Light from the Neutrinos

Sudip Jana
Max Planck Institute, Heidelberg
Friday, April 1, 2022
2:00 pm
NS2 1201
Neutrinos are one of the most abundant of all known particles in the Universe, but yet the least understood ones. In the Standard Model, neutrinos are massless and interact only via the weak force. However, the discovery of neutrino oscillations implies that neutrinos are massive and mixed. Therefore, the Standard Model must be extended to account for the tiny neutrino masses. In these extensions, neutrinos also acquire electromagnetic properties through quantum loops effects. Hence, the theoretical and experimental investigation of neutrino electromagnetic interactions can serve as a powerful tool in searching for the fundamental theory behind the neutrino mass generation mechanism. We show that the models that induce neutrino magnetic moments while maintaining their small masses naturally also predict observable shifts in the charged lepton anomalous magnetic moment.
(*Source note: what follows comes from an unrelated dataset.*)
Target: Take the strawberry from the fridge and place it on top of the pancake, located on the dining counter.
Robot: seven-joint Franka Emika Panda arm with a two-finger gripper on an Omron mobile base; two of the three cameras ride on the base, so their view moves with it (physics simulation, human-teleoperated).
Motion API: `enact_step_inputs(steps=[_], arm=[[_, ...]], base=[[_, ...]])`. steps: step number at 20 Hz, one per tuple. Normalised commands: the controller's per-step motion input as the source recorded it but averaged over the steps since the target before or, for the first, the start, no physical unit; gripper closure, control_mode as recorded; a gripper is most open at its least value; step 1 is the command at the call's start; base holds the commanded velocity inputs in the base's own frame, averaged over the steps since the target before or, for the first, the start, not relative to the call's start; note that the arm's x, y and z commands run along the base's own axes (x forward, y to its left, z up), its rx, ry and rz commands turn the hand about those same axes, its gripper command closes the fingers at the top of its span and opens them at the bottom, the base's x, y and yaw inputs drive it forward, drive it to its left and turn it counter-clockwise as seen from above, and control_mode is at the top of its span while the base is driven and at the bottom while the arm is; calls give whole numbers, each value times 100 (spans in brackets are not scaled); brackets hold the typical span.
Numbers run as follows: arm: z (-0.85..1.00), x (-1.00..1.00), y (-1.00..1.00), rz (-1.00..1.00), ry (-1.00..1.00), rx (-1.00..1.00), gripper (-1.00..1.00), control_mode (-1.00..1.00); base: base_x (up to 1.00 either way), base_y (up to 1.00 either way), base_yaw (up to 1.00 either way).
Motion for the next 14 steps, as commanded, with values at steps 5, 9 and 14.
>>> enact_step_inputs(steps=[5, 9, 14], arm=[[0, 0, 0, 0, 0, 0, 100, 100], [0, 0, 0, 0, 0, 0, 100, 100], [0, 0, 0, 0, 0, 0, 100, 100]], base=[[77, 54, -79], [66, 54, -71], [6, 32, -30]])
This shift is of the right magnitude to be consistent with the Brookhaven measurement as well as the recent Fermilab measurement of the muon $g-2$. This points out the direct correlation between the magnetic moment of SM charged lepton and neutral lepton (neutrino) by showing that the measurement of muon $g-2$ by the Fermilab experiment can be an in-direct and novel test of the neutrino magnetic-moment hypothesis,  which can be as sensitive as other ongoing-neutrino/dark matter experiments. Such a correlation between muon $g-2$ and the neutrino magnetic moment is generic in models employing leptonic family symmetry to explain a naturally large neutrino magnetic moment. This talk will be based on results obtained with K.S. Babu and Manfred Lindner and presented in hep-ph 2007.04291 and 2104.03291.